Le gisement local se lit dans les mêmes données : 651 diagnostics publiés pour 1 000 résidences principales, de l'ordre de 2 766 maisons individuelles, environ 30 512 logements occupés par leur propriétaire. Ce volume ne préjuge d'aucune éligibilité individuelle : il indique seulement où se concentrent, à Grenoble, les situations où le scénario décrit sur cette page a le plus de chances d'être pertinent.
Fiscalité applicable : les travaux d'amélioration énergétique relèvent de la TVA à 5,5 % lorsqu'ils portent sur un logement achevé depuis plus de deux ans. Sur la remise à niveau d'un logement mis en location chiffré 278 720 000 € TTC à Grenoble, cela correspond à environ 14 530 427 € de taxe, contre le triple au taux normal.
La structure énergétique locale (34 % gaz, 0 % fioul, 25 % réseau de chaleur à Grenoble) explique pourquoi la remise à niveau d'un logement mis en location n'a pas le même rendement financier partout : c'est le prix du kWh remplacé qui fait l'économie, pas le prix de l'équipement.
À l'échelle intercommunale, à Grenoble relève de Grenoble-Alpes-Métropole. Les permanences France Rénov' de ce périmètre instruisent les demandes portant sur la remise à niveau d'un logement mis en location et recensent les aides locales cumulables, qui viennent en déduction du reste à charge calculé plus haut.

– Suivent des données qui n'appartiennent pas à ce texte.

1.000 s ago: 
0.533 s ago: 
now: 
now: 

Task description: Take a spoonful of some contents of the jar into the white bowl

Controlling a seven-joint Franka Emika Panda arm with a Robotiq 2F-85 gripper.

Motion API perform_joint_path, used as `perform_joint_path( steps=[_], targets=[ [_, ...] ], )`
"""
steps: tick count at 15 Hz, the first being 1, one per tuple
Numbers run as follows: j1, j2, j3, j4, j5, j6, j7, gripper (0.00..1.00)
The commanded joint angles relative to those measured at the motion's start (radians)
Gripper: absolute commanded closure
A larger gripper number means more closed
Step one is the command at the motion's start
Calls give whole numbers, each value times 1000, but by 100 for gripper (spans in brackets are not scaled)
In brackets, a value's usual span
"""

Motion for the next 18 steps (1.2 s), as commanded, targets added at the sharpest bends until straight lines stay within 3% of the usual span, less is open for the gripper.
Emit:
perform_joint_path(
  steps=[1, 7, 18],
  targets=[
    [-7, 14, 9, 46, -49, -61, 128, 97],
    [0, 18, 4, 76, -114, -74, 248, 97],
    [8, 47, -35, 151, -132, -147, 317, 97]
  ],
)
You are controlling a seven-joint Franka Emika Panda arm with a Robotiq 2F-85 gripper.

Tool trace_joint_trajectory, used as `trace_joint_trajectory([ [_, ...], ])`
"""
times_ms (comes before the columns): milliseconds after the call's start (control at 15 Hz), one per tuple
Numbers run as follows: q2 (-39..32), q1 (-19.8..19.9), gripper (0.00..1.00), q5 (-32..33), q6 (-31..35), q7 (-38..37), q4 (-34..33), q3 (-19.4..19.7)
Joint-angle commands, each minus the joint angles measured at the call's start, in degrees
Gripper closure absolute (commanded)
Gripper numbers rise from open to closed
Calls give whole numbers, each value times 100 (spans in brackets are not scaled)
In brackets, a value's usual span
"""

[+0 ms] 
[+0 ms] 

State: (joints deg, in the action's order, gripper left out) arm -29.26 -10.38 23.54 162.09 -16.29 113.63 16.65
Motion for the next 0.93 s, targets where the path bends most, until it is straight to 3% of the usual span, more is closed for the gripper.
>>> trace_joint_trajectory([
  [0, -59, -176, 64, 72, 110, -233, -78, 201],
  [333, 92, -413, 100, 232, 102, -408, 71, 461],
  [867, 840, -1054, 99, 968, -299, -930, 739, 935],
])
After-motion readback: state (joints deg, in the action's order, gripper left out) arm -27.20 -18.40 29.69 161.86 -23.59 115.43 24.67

La logistique dépend de la densité : 156 140 habitants pour 83 825 résidences principales à Grenoble. Cette densité conditionne l'emprise de stationnement, l'autorisation de voirie et le stockage des matériaux nécessaires à la remise à niveau d'un logement mis en location, trois postes que les devis les moins précis oublient de chiffrer.
Trois pièces décident du versement à Grenoble : le devis portant les critères de décence et un engagement de loyer maîtrisé, l'attestation RGE de un opérateur agréé par l'Anah et le constat de décence après travaux. Leur absence ne fait pas perdre le droit à l'aide — jusqu'à 32 000 € — mais elle en gèle le paiement.
Ce qu'il reste à payer, mois par mois : sur le cas type à Grenoble, 6 000 € après aides, soit de l'ordre de 35 € mensuels sur quinze ans en prêt à taux zéro. L'économie de facture attendue, 1 480 € par an, absorbe une part significative de cette mensualité.
Une moyenne de 1.86 personne(s) par logement à Grenoble : ce chiffre paraît anodin, il commande pourtant le débit de ventilation, le volume d'eau chaude et donc la cohérence de la remise à niveau d'un logement mis en location avec le reste du bouquet.